Namun, Koharu memotongnya dengan bijak, "Filosofi Sakura yang berarti refleksi diri, beberapa orang sudah pernah mengalaminya. Mereka menemukan diri mereka dalam situasi besar, baik itu untung atau celaka. Kadang orang-orang berfikiran naif, tidak memahami arti sebenarnya dari filosofi tersebut." Ekspresi wajah Koharu penuh pengertian, seperti seorang guru yang memberi pelajaran berharga.

Eugene merasakan kebingungan dalam dirinya, mengenai mengapa ia seolah selalu mengantuk di kelas. Koharu menambahkan, "Eugene, kau tidak seharusnya menceritakan hal ini kepada orang lain. Tapi biarlah, karena aku sudah mengetahui alasan di balik kekuatanmu itu." Saat mereka tengah dalam pembicaraan, pintu pun tiba-tiba terbuka, mengakhiri momen mereka.

"Keluarlah dan pastikan bahwa kau tidak menceritakan hal ini kepada siapapun," perintah Koharu dengan tegas. Eugene mengangguk, merasa semakin paham akan pentingnya merahasiakan hal ini. Ia pun berdiri dan melangkah keluar dari ruangan, pintu pun kembali tertutup di belakangnya. Di lorong, Eugene merenung sejenak. Ia menyadari bahwa ia telah mengungkapkan rahasia yang seharusnya hanya diketahui oleh para pendeta dan Mario. Namun, tekadnya tetap teguh, dan ia memutuskan untuk melanjutkan petualangannya, tanpa terlalu khawatir akan akibat yang mungkin akan datang. Dengan langkah mantap, Eugene melangkah pergi.
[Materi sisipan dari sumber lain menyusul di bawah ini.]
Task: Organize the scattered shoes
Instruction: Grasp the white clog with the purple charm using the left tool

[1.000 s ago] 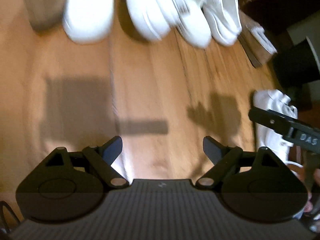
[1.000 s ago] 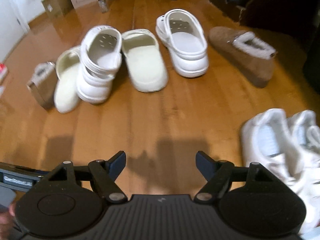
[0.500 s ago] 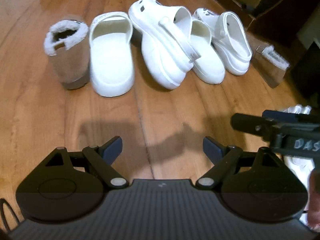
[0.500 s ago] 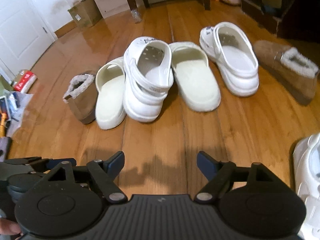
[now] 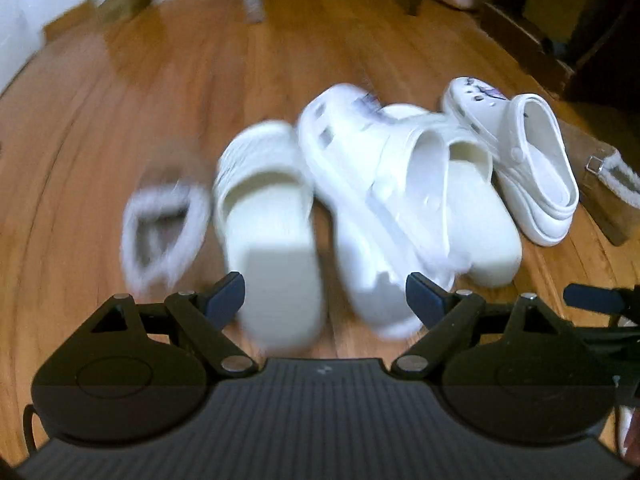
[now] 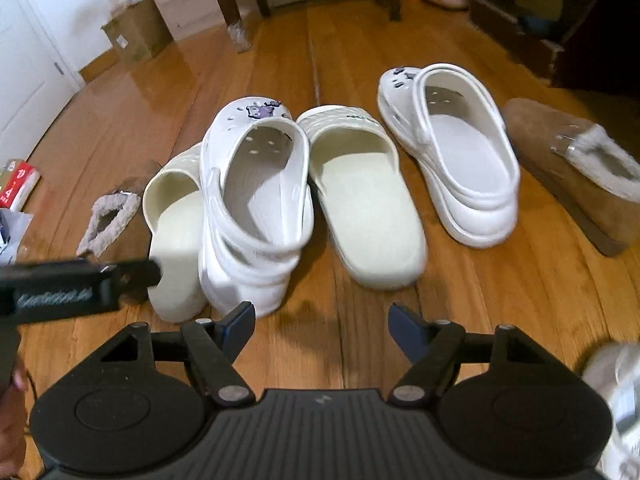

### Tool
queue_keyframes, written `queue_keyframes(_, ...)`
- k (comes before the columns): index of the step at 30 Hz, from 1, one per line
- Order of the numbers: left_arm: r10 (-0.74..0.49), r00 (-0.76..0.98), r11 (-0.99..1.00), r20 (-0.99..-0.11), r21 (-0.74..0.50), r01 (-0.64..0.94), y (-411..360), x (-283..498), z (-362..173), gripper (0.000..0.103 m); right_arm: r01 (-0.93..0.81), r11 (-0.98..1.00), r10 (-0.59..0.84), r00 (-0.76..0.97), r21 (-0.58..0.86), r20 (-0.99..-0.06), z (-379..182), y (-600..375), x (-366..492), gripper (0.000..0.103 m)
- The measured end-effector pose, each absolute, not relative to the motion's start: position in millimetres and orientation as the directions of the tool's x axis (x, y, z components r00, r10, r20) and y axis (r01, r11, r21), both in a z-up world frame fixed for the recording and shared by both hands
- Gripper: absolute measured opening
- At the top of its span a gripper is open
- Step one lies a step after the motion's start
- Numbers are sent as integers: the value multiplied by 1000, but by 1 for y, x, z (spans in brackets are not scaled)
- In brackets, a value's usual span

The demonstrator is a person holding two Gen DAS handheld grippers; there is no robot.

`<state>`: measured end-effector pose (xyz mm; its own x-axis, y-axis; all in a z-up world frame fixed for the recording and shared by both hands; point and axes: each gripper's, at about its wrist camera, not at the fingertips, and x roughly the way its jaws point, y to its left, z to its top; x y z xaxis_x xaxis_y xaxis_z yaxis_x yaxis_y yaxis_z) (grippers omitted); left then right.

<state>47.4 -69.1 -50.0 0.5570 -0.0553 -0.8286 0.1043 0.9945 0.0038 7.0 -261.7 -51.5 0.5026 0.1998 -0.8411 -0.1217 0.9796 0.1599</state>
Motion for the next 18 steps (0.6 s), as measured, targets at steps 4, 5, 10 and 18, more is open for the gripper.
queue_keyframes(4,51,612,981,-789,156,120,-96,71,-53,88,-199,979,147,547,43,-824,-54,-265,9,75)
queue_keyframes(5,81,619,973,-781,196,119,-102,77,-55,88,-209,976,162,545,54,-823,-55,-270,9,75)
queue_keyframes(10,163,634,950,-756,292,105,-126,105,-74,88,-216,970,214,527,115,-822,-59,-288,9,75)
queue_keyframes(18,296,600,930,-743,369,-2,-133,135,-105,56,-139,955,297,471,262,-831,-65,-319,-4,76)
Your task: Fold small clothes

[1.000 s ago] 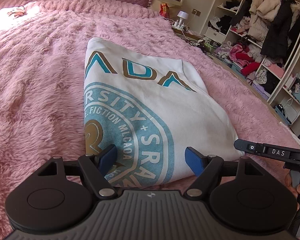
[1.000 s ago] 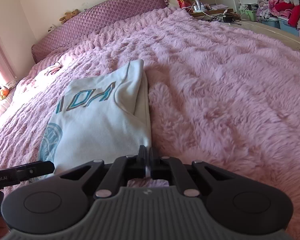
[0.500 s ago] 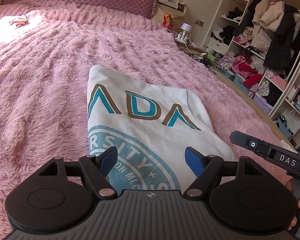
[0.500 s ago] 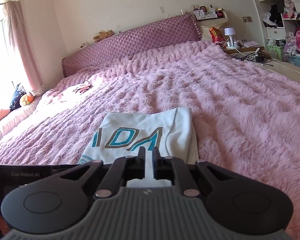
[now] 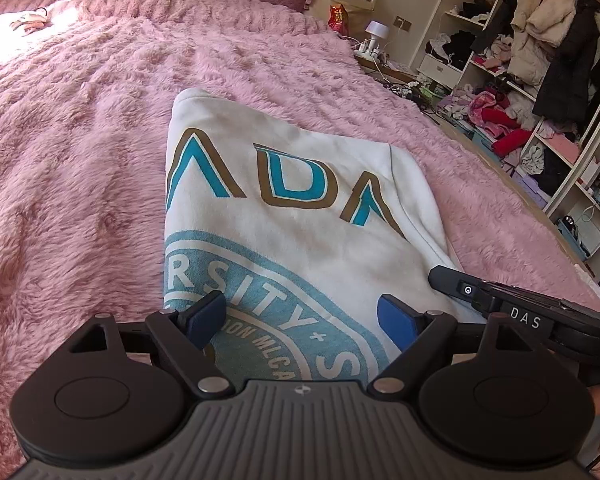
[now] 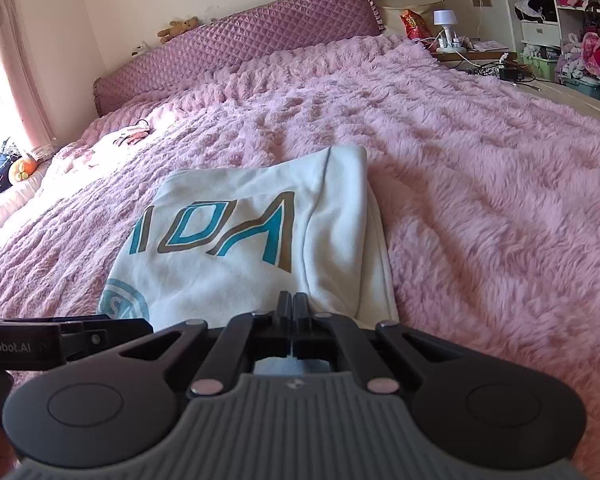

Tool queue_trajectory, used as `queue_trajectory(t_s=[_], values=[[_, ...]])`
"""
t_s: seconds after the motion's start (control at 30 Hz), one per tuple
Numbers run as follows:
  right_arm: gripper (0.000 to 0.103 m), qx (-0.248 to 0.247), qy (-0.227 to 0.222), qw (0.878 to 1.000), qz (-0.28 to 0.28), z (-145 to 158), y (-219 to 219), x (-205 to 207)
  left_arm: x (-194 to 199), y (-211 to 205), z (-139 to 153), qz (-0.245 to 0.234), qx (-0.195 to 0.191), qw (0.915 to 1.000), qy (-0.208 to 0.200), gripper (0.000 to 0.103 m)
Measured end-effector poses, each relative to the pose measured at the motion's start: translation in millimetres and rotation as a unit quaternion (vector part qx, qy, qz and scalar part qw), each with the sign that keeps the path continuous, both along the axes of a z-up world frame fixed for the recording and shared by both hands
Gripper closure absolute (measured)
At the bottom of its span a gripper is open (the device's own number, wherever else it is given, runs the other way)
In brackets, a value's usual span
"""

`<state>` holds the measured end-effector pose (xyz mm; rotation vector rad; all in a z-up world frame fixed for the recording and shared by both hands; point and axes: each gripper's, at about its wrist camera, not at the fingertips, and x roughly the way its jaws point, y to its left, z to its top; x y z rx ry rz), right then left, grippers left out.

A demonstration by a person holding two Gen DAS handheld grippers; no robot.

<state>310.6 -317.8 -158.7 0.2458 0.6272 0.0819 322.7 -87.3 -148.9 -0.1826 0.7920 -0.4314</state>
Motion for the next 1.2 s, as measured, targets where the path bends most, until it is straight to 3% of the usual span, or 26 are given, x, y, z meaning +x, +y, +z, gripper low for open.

Di dalam ruangan, Koharu membuka sebuah peti kecil yang berisi bola Kristal. Suara lembutnya terdengar, "Putra Raja sudah ditemukan, persiapkan segalanya." Bola Kristal tersebut kemudian bersinar terang dan berkata dengan suara ajaib, "Salam untuk Putra Raja." Cahaya tersebut perlahan memudar, dan Koharu dengan hati-hati menutup peti kecil itu. Matanya dipenuhi oleh ketenangan dan tekad yang tak tergoyahkan.

Eugene kembali berlari menuju kelas dan duduk di kursinya, rasa kagum dan cemas memenuhi pikirannya. Mario mendekatinya dan bertanya, "Ada apa, bung? Kau terlihat begitu muram." Dia duduk di kursi di depan meja Eugene, menunggu penjelasan dari sahabatnya.
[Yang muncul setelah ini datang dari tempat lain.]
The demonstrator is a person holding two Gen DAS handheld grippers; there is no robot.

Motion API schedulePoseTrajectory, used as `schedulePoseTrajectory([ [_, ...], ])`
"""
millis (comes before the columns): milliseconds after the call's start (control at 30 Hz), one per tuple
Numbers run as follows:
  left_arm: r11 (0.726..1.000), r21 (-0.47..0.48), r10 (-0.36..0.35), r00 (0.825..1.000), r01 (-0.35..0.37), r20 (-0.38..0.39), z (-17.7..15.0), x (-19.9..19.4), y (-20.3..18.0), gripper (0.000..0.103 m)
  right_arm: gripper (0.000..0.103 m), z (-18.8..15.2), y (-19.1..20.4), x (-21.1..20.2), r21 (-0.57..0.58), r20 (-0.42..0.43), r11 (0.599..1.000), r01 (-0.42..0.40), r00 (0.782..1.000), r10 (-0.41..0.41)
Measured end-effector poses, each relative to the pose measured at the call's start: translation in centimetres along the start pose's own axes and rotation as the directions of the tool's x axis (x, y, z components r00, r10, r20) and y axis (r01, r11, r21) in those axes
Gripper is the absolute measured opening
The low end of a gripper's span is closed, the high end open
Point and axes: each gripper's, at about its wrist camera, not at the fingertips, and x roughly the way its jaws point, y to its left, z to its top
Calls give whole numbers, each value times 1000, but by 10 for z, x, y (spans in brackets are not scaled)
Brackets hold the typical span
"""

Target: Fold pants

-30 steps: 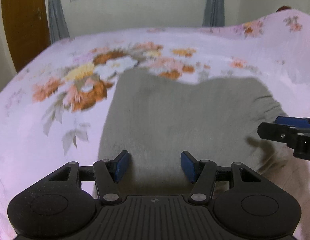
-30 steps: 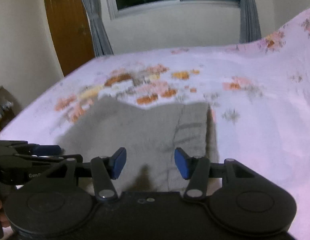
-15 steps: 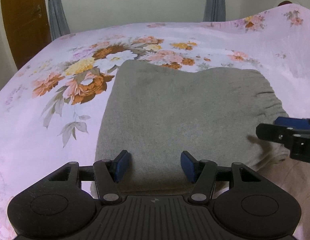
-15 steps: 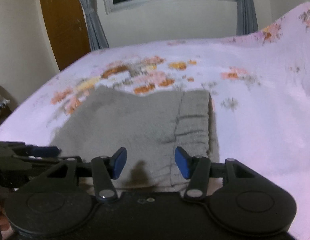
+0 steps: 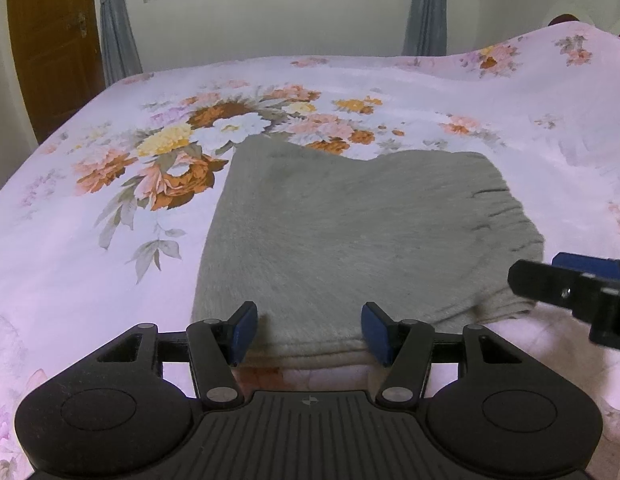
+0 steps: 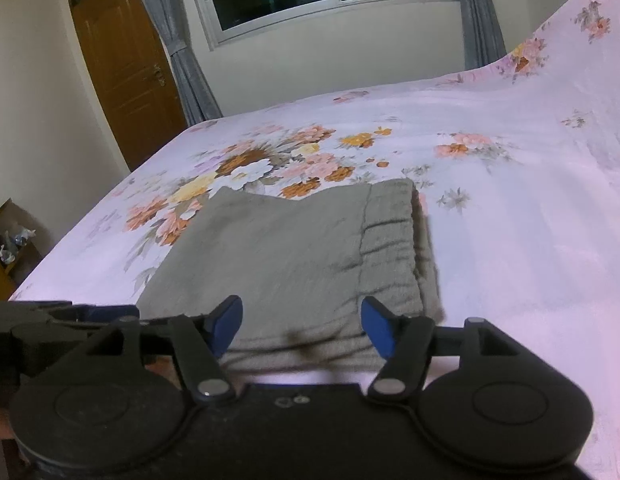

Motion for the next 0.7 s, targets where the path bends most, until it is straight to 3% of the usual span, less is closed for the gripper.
schedulePoseTrajectory([
  [267,1000,-2,2,1000,-2,15,-4,-22,-4,58,75,-5,3,-18,10,5,1000,-3,1000,3],
  [700,1000,-11,2,1000,-2,19,-10,-34,-7,59,75,-12,5,-28,16,9,1000,-5,1000,5],
])
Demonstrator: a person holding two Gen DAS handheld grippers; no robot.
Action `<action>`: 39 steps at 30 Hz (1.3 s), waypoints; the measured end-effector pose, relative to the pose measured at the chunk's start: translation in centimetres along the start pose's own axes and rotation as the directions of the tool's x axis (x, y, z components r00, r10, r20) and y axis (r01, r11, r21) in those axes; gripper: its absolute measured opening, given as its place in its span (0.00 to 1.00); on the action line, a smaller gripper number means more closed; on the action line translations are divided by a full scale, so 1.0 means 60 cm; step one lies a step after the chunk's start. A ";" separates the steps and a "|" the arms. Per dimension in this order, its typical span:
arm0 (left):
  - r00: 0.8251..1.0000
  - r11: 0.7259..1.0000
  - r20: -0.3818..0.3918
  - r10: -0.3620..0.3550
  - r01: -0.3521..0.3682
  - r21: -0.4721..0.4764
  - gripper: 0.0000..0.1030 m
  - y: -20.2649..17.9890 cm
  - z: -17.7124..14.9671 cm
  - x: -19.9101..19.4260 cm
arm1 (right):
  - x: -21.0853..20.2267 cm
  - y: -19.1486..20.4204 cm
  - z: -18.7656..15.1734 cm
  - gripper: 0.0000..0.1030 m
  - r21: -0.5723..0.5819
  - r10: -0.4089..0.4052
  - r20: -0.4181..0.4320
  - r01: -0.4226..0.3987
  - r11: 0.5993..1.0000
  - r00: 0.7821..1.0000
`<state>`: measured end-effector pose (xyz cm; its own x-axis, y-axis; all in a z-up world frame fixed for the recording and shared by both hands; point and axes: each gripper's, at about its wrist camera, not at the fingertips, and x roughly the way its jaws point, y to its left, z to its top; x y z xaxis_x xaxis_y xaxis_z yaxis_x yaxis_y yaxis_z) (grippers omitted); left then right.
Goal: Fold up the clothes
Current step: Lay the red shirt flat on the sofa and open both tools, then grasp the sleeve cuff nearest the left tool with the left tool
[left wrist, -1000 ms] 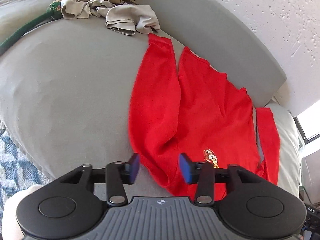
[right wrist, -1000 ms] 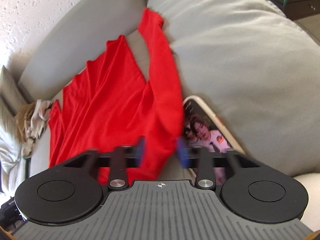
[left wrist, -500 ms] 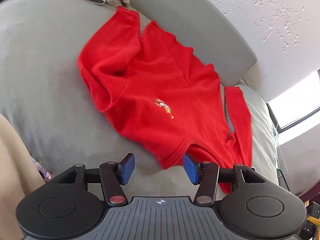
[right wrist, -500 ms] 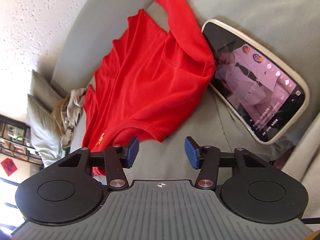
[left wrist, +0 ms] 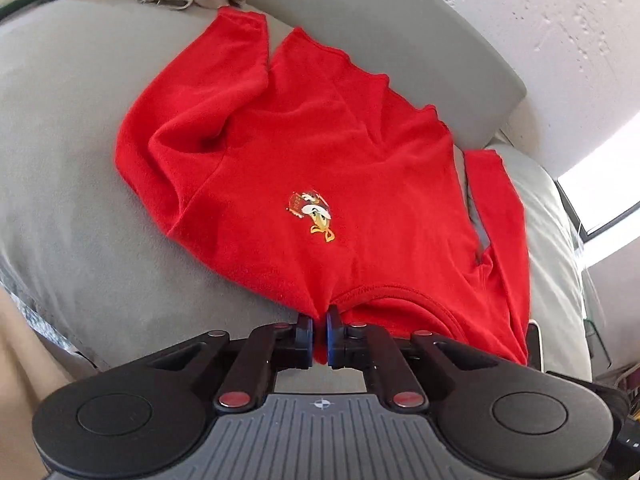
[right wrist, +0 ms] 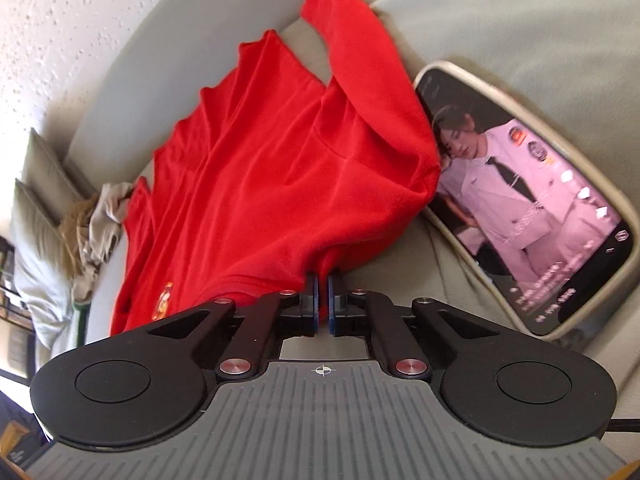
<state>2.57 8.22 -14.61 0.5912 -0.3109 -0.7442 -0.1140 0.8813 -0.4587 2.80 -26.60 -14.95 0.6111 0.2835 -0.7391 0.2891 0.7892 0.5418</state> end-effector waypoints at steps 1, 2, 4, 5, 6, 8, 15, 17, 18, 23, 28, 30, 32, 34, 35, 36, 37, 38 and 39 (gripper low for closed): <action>1.000 1.000 -0.007 0.009 -0.009 0.030 0.03 -0.005 0.001 -0.015 | -0.014 0.006 0.000 0.04 -0.022 -0.010 0.005 0.010 1.000 1.000; 1.000 0.998 -0.016 0.017 -0.016 0.058 0.03 -0.009 0.002 -0.030 | -0.029 0.012 0.000 0.01 -0.040 -0.015 -0.003 0.015 0.999 1.000; 0.999 0.995 -0.043 0.031 -0.026 0.092 0.00 -0.010 0.004 -0.049 | -0.060 0.021 0.000 0.01 -0.068 -0.034 -0.031 0.032 0.997 0.999; 0.997 0.993 -0.069 0.047 -0.039 0.108 0.00 -0.008 0.004 -0.050 | -0.072 0.023 0.000 0.01 -0.083 -0.045 -0.041 0.041 0.996 0.998; 0.994 0.991 -0.094 0.064 -0.052 0.123 0.00 -0.007 0.004 -0.052 | -0.079 0.025 0.001 0.01 -0.108 -0.058 -0.051 0.052 0.993 0.997; 0.985 0.988 -0.149 0.093 -0.072 0.139 0.06 0.002 -0.003 -0.039 | -0.076 0.022 -0.002 0.04 -0.126 -0.066 -0.075 0.056 0.990 0.995; 0.995 0.994 -0.037 0.092 -0.090 0.063 0.37 0.018 -0.016 -0.030 | -0.056 -0.006 -0.007 0.38 -0.033 -0.013 -0.073 0.011 0.999 0.997; 0.995 0.991 0.021 0.095 -0.097 0.089 0.37 0.008 -0.011 -0.019 | -0.040 -0.007 -0.007 0.38 -0.021 -0.010 -0.061 0.009 1.000 0.998; 0.993 0.986 0.030 0.112 -0.114 0.118 0.37 0.004 -0.010 -0.008 | -0.030 -0.001 -0.008 0.38 -0.026 -0.014 -0.055 0.013 1.000 0.998; 0.977 0.943 -0.005 0.214 -0.205 0.262 0.36 -0.011 -0.008 0.020 | 0.001 0.037 -0.018 0.34 -0.194 -0.118 -0.052 0.106 0.975 0.992; 0.982 0.964 -0.088 0.167 -0.144 0.223 0.29 0.018 0.009 -0.022 | -0.020 0.078 -0.024 0.34 -0.361 -0.225 -0.072 0.185 0.914 0.972; 0.991 0.977 -0.055 0.119 -0.107 0.187 0.33 0.037 0.024 -0.055 | -0.046 0.100 -0.018 0.35 -0.371 -0.186 -0.086 0.142 0.918 0.979; 0.997 0.988 -0.008 0.079 -0.077 0.135 0.40 0.056 0.052 -0.090 | -0.077 0.133 -0.007 0.46 -0.383 -0.107 -0.072 0.072 0.921 0.992; 0.998 0.995 0.038 0.050 -0.053 0.084 0.40 0.072 0.086 -0.121 | -0.106 0.170 0.005 0.49 -0.399 -0.032 -0.053 0.008 0.917 0.998; 0.997 0.998 0.067 0.036 -0.040 0.057 0.41 0.079 0.105 -0.138 | -0.120 0.191 0.012 0.50 -0.409 0.003 -0.040 -0.019 0.912 0.999; 0.995 0.999 0.096 0.027 -0.031 0.043 0.42 0.084 0.121 -0.154 | -0.133 0.213 0.019 0.52 -0.420 0.034 -0.025 -0.041 0.907 0.999; 0.992 0.999 0.127 0.021 -0.027 0.040 0.47 0.087 0.135 -0.169 | -0.143 0.231 0.025 0.53 -0.428 0.059 -0.009 -0.058 0.902 0.998; 0.988 0.999 0.155 0.018 -0.025 0.043 0.50 0.088 0.148 -0.179 | -0.153 0.252 0.032 0.58 -0.439 0.085 0.006 -0.074 0.896 0.996; 0.983 0.999 0.181 0.015 -0.024 0.047 0.56 0.088 0.161 -0.188 | -0.159 0.270 0.038 0.61 -0.449 0.104 0.017 -0.085 0.889 0.994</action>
<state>3.01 19.79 -3.95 0.7240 -0.2280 -0.6510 -0.0905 0.9043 -0.4173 3.32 -17.76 1.78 0.6502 0.3548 -0.6718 -0.1261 0.9224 0.3651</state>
Dengan suara pelan, Eugene mulai bercerita, "Koharu mengetahui sesuatu tentang mimpiku." Wajahnya tertunduk, merenungkan konsekuensi dari perbuatannya. Mario terkejut, "Astaga, kau menceritakan semuanya padanya?" Eugene menganggukkan kepala dengan rasa menyesal.

Mario langsung mengambil tindakan, "Ini berbahaya! Sedikit informasi untukmu, Koharu adalah keturunan adik Kaisar. Kita harus pergi ke kuil sekarang!" Dia bangkit dari kursinya, menarik tangan Eugene dengan tergesa-gesa. Tatapan Eugene masih dalam kekosongan, namun Mario tak ragu membisikkan sebuah mantra untuk memecahkan hipnosis yang tak disadari Eugene, "Kratum Avalios."
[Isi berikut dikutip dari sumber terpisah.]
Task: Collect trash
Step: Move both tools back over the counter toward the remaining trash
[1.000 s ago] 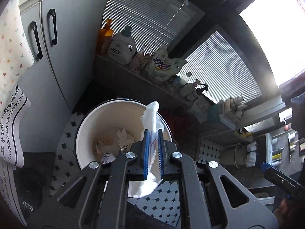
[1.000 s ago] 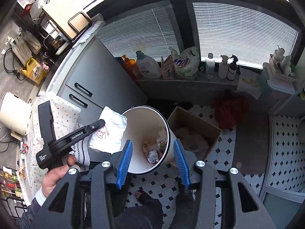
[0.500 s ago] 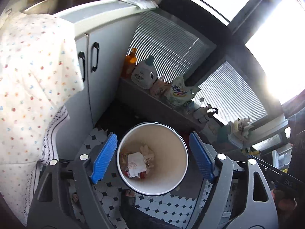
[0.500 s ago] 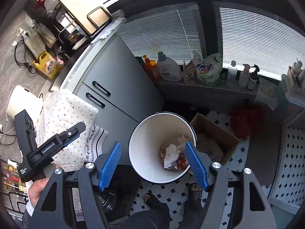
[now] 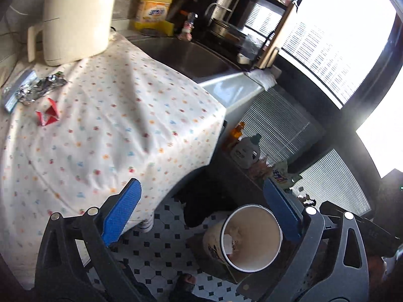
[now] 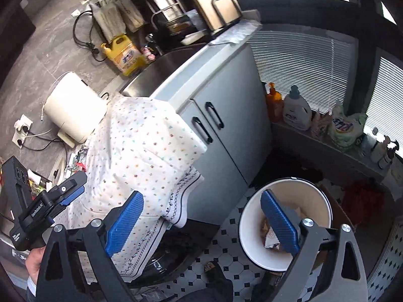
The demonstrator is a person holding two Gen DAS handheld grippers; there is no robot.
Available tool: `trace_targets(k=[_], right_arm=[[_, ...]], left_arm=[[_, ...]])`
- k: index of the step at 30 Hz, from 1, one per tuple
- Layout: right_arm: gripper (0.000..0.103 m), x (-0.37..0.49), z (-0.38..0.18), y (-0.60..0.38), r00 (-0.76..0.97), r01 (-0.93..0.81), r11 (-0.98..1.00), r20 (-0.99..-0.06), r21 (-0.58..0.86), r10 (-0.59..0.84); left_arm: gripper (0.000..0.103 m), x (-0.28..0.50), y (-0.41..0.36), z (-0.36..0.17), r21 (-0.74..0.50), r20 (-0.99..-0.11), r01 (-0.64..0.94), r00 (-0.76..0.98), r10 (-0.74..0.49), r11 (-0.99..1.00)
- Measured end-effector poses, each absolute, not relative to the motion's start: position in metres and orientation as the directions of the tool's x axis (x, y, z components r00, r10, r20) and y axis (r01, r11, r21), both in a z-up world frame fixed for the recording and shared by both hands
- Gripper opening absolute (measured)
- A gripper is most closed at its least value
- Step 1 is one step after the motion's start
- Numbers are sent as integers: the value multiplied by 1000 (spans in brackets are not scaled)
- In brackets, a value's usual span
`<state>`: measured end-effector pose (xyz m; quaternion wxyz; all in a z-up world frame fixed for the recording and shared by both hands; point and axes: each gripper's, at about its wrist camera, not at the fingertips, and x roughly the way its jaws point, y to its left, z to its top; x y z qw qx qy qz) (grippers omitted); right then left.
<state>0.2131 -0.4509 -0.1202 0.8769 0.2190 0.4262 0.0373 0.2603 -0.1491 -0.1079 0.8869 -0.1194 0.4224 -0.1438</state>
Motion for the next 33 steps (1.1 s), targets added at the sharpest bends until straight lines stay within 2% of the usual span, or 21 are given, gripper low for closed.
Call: trace_targets(k=[8,14,22,33], right_arm=[[95,256,-96,-363,623,-42,910,-702,412,346],[95,279,-93,-295,571,-138,907,-717,397,400],[95,297,-91,-217,539,-231,894,-714,384,446],[95,323,-95,-137,519,-275,901,-738,334,432]], left_arm=[[97,247,-46,-83,-316,-685,-15,695,-217,949],[97,234,26,-80,-324,-665,-130,736,-128,937],[97,224,106,-87,-347,-658,-241,751,-52,906],[97,229,196,-112,-397,-654,-334,756,-9,855]])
Eugene tersentak kaget dan merasa sadar, menyadari bahwa ia telah dihipnotis. "Ayo, kita pergi!" ujar Mario dengan tegas, sambil bergerak menuju pintu kelas. Eugene meraih tasnya dan mengikuti Mario keluar dari kelas, langkah mereka menuju asrama penuh dengan rasa penasaran dan tekad yang baru saja terbangkit.